The county has been subsidizing GCC’s operations ever since the provisional district was formed, as well as holding title to the five acres on which the campus sits and an adjacent 25 acres reserved for future expansion.

However in June, unless GCC can negotiate another year of coverage, the college will need to find that money somewhere else.

With a budget already behind by $630,000, a 35 percent cut in state support and shrinking property tax revenue, finding those dollars will prove a challenge.

Despite the elephant in the room, the GCC board focused on what it could accomplish at the meeting.

Cullen reported that the insurance policy purchased by Eastern Arizona College (EAC), the college granting GCC accreditation and management services, covered not only the buildings on the properties, but employee theft, general liability, flood, earthquake and accident coverage.

“I think this is a comprehensive plan,” said Cullen.

Tom Loeffler and Larry Stephenson had expressed concern about the insurance policy when land transfer talks started last year.
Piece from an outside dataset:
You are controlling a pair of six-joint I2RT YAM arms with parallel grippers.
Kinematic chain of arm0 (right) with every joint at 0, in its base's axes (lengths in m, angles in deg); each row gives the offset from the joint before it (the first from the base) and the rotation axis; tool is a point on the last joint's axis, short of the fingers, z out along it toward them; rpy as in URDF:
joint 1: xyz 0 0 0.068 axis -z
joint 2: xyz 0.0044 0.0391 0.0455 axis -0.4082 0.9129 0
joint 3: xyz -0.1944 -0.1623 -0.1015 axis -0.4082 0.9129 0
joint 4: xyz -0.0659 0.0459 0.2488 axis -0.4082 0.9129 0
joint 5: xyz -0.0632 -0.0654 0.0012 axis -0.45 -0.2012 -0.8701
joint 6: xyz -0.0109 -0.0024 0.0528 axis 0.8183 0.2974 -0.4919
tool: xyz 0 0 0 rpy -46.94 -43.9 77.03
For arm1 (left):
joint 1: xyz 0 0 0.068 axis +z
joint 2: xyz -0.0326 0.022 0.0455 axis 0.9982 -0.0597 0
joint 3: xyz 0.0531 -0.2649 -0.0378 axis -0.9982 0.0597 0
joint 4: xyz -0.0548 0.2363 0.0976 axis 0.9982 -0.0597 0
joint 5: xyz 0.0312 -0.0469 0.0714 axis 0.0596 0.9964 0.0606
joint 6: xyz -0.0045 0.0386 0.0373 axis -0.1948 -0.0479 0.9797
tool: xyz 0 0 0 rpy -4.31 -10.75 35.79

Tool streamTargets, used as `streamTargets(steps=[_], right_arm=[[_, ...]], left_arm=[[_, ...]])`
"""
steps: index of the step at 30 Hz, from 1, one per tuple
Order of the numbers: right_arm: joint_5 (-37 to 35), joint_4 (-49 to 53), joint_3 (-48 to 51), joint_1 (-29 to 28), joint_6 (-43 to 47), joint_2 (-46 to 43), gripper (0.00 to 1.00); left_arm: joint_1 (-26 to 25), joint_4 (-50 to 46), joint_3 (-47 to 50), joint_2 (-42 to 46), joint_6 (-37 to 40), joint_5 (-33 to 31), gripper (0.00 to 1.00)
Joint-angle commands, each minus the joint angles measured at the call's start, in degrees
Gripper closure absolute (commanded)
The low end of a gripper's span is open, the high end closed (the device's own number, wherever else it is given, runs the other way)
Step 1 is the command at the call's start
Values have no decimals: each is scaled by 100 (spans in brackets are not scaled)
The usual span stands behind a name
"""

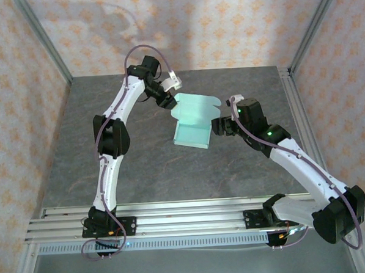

Stephenson still wants to see the policy in writing after Cullen’s report.

“I’d like to know that we are covered in writing, especially with our new status as land owners,” said Stephenson, president of the board.

Cullen also obtained the legal description of the land on the quitclaim deed from the county to GCC. The original document had only included a vague description of the proposed property, said Cullen.

“You should have a legal description (in the board paperwork), of the land at the north and the south of the county,” said Cullen.

The last item of business had to do with the proceeds from the land sale to the SLE.

“We need to get creative on how to use this special money and segregate it into a separate fund once and if the money comes to us,” said Stephenson.

Loeffler suggested investing in technology to expand virtual classroom capability. Cullen felt it smart to separate the money from the general management and operations account.